Cassandra monitoring (UI)
Refer to the datastax opscenter URL: http://www.datastax.com/products/opscenter.
Cassandra resource
Refer to the following URL: http://www.datastax.com/docs/1.0/operations/monitoring.
Apache ZooKeeper
Check ZooKeeper status
- Ensure the ZooKeeper process is running. ZooKeeper writes a PID file to
opt/apigee/var/run/apigee-zookeeper/apigee-zookeeper.pid
. - Test ZooKeeper ports to ensure that you can establish a TCP connection to ports 2181 and 3888 on every ZooKeeper server.
- Ensure that you can read values from the ZooKeeper database.
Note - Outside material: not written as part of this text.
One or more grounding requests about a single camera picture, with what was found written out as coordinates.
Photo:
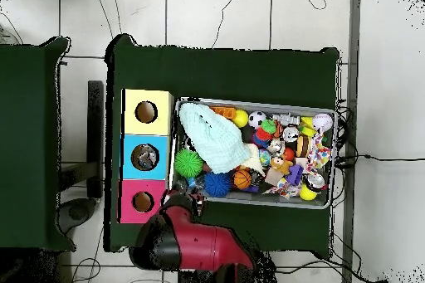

Connect using a ZooKeeper
client library (or
/opt/apigee/apigee-zookeeper/bin/zkCli.sh
) and read a value from the database. - Check the status:
/opt/apigee/apigee-service/bin/apigee-service apigee-zookeeper status
Use ZooKeeper four-letter words
ZooKeeper can be monitored via a small set of commands (four-letter words) that are sent to the port 2181 using netcat (nc) or telnet.
For more info on ZooKeeper commands, see: Apache ZooKeeper command reference.
For example:
srvr
: Lists full details for the server.stat
: Lists brief details for the server and connected clients.
The following commands can be issued to the ZooKeeper port:
- Run the four-letter command ruok to test if server is running in a non-error state. A
successful response returns "imok".
echo ruok | nc host 2181
Returns:
imok
- Run the four-letter command,
stat
, to list server performance and connected clients statistics:echo stat | nc host 2181
Returns:
Zookeeper version: 3.4.5-1392090, built on 09/30/2012 17:52 GMT Clients: /0:0:0:0:0:0:0:1:33467[0](queued=0,recved=1,sent=0) /192.168.124.201:42388[1](queued=0,recved=8433,sent=8433) /192.168.124.202:42185[1](queued=0,recved=1339,sent=1347) /192.168.124.204:39296[1](queued=0,recved=7688,sent=7692) Latency min/avg/max: 0/0/128 Received: 26144 Sent: 26160 Connections: 4 Outstanding: 0 Zxid: 0x2000002c2 Mode: follower Node count: 283
- If netcat (nc) is not available, you can use the python as an alternative. Create a file
named
zookeeper.py
that contains the following:import time, socket, sys c = socket.socket(socket.AF_INET, socket.SOCK_STREAM) c.connect((sys.argv[1], 2181)) c.send(sys.argv[2]) time.sleep(0.1) print c.recv(512)
Now run the following python lines:
python zookeeper.py 192.168.124.201 ruok
python zookeeper.py 192.168.124.201 stat
LDAP level test
You can monitor OpenLDAP to see whether the specific requests are served properly. In other words, check for a specific search that returns the right result.
- Use
ldapsearch
(yum install openldap-clients
) to query the entry of the system admin. This entry is used to authenticate all API calls.ldapsearch -b "uid=admin,ou=users,ou=global,dc=apigee,dc=com" -x -W -D "cn=manager,dc=apigee,dc=com" -H ldap://localhost:10389 -LLL
You are then prompted for the LDAP admin password:
Enter LDAP Password:
After entering the password, you see a response in the form:
dn: uid=admin,ou=users,ou=global,dc=apigee,dc=com objectClass: organizationalPerson objectClass: person objectClass: inetOrgPerson objectClass: top uid: admin cn: admin sn: admin userPassword:: e1NTSEF9bS9xbS9RbVNXSFFtUWVsU1F0c3BGL3BQMkhObFp2eDFKUytmZVE9PQ= = mail: opdk@google.com
- Check whether Management Server is still connected to LDAP with the following command:
curl -u userEMail:password http://localhost:8080/v1/users/ADMIN
Returns:
{ "emailId" : ADMIN, "firstName" : "admin", "lastName" : "admin" }
You can also monitor the OpenLDAP caches, which help in reducing the number of disk accesses
and hence improve the performance of the system. Monitoring and then tuning the cache size in the
OpenLDAP server can heavily impact the performance of the directory server. You can view the log
files (opt/apigee/var/log
) to obtain information about cache.